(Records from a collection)

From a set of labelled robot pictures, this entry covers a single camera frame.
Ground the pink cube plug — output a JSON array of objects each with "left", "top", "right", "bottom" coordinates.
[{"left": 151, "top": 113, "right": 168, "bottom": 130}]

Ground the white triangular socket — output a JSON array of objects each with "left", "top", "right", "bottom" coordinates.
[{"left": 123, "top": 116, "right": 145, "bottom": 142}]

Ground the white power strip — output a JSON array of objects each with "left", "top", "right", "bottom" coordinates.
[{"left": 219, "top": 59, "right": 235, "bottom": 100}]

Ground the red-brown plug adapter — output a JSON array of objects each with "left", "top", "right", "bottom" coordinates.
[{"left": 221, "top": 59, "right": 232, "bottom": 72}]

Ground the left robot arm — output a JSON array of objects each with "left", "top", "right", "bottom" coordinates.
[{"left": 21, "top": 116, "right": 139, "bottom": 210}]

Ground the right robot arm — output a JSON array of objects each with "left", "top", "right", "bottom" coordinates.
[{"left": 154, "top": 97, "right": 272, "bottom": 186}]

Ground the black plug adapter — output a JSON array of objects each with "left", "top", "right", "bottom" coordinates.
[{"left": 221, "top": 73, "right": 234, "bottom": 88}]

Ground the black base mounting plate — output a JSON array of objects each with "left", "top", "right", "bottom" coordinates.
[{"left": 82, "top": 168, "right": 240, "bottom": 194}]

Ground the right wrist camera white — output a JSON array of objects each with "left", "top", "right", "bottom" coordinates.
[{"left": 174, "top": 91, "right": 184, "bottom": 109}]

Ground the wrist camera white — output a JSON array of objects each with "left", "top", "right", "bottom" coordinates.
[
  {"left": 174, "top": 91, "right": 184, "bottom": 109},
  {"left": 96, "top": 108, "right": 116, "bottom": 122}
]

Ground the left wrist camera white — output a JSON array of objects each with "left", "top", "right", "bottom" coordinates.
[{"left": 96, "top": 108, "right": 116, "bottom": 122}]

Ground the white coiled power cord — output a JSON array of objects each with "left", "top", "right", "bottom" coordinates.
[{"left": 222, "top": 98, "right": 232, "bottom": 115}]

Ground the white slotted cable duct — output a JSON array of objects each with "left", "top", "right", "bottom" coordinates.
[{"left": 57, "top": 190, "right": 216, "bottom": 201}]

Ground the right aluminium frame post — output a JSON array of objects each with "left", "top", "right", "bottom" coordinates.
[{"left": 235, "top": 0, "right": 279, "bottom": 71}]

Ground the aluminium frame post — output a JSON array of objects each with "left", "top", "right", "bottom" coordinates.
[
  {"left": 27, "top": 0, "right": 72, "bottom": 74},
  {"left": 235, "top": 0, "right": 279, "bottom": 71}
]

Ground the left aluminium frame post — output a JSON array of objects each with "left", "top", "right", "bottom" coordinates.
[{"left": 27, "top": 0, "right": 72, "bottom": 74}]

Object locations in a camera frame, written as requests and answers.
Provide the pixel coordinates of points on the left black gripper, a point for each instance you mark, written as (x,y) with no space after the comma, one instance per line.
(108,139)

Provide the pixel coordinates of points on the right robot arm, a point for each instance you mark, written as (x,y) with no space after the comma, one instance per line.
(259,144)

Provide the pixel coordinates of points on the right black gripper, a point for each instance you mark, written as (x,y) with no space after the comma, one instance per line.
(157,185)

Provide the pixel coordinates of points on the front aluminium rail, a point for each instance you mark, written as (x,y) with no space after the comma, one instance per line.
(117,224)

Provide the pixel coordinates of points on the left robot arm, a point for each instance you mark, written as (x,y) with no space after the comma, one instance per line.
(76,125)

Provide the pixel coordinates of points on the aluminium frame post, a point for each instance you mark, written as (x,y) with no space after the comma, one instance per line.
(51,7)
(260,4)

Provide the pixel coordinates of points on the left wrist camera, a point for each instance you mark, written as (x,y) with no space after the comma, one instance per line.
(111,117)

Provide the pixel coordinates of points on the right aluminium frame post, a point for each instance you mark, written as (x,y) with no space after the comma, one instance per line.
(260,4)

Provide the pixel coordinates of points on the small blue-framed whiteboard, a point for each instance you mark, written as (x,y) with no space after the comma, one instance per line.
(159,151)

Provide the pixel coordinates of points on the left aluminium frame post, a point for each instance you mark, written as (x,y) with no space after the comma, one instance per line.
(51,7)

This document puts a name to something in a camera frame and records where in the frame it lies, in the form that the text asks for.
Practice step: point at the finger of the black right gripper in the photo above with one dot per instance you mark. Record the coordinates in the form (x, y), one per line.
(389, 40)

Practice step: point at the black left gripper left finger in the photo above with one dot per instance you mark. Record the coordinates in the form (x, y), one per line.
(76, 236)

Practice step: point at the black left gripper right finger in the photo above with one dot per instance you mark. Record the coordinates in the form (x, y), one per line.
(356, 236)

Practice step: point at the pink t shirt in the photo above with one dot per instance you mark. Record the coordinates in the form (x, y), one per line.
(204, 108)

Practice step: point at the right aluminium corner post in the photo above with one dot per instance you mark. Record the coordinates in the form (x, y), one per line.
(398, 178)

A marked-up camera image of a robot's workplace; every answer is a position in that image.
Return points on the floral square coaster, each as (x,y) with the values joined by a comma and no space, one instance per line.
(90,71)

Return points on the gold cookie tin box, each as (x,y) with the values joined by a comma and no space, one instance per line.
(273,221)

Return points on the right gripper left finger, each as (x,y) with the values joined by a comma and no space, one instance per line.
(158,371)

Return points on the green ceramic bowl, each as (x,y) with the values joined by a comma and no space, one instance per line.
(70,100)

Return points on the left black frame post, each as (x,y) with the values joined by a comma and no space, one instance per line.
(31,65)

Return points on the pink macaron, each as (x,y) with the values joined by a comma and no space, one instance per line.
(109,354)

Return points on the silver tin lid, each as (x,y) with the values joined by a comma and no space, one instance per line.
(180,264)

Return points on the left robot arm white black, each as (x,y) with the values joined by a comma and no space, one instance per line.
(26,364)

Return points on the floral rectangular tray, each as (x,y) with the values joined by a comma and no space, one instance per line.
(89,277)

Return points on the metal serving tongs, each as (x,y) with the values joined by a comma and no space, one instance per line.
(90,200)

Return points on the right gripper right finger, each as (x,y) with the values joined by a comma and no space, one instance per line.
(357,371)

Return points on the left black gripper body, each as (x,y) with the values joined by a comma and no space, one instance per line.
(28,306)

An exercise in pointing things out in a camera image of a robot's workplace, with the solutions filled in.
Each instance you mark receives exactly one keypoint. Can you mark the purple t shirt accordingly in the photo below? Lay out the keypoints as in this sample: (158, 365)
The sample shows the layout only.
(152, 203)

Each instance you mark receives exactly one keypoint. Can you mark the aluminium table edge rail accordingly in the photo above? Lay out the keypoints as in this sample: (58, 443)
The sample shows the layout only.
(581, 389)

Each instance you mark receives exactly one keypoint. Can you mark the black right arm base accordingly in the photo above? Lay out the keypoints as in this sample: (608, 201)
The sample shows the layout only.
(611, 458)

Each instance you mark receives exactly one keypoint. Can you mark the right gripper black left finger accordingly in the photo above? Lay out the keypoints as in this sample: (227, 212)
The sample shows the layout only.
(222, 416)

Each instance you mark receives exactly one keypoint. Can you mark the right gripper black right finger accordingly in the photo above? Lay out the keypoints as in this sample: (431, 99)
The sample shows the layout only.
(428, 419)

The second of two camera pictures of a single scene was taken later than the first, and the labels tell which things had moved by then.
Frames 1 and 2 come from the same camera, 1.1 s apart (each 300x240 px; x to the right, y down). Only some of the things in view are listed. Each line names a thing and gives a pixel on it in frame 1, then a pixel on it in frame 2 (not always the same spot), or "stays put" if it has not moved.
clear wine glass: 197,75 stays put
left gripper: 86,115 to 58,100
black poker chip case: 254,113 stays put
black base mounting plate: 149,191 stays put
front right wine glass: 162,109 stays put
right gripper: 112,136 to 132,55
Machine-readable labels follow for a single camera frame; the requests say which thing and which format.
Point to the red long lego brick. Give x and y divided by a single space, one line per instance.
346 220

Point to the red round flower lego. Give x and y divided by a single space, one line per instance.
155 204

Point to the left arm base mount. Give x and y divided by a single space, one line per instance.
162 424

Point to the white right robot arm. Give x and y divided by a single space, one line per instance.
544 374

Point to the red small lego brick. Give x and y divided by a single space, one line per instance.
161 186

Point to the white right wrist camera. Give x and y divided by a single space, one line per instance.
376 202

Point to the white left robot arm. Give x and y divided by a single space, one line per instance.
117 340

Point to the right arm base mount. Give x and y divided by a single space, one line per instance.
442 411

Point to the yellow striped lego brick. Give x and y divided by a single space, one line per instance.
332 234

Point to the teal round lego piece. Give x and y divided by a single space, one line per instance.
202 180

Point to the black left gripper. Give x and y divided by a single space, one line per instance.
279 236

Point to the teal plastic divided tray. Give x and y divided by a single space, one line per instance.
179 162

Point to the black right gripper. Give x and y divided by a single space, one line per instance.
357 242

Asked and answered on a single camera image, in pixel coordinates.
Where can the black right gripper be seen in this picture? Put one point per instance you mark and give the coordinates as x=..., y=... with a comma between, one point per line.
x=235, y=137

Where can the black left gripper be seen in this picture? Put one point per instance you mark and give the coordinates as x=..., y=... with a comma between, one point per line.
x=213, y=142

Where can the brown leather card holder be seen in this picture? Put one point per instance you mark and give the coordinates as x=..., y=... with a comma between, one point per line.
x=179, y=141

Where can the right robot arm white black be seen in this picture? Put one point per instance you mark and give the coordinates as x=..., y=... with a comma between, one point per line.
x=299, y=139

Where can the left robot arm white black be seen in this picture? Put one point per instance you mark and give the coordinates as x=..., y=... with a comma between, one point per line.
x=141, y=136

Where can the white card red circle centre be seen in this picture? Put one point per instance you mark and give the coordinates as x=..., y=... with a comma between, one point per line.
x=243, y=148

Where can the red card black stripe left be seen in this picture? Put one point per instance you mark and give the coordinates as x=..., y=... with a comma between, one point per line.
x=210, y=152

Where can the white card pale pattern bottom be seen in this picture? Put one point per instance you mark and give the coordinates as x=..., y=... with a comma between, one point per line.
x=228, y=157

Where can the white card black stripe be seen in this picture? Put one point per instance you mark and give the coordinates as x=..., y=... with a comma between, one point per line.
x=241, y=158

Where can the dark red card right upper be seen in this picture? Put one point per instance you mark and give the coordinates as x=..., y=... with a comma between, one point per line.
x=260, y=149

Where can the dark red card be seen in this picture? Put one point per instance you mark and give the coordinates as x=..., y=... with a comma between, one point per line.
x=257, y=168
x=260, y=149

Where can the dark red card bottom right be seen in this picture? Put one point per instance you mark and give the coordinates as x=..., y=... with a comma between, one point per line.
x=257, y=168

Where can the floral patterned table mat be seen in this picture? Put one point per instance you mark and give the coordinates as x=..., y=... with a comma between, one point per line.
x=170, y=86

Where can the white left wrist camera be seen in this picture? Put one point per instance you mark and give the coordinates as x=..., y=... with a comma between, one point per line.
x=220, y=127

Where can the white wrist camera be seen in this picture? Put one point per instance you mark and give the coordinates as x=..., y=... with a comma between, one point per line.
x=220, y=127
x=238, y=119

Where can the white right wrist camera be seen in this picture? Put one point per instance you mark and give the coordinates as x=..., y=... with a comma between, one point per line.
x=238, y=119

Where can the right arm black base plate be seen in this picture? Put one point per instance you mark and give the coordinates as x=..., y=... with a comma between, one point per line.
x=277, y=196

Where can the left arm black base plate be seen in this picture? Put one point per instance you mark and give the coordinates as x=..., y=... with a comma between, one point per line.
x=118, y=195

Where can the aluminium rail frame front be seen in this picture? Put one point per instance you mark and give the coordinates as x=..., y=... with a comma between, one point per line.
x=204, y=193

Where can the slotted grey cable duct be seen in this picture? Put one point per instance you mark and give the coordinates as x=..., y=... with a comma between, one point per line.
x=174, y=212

What you should do:
Across the records above, count the lines holding "labels" and reply with that number alone.

Result of the task:
2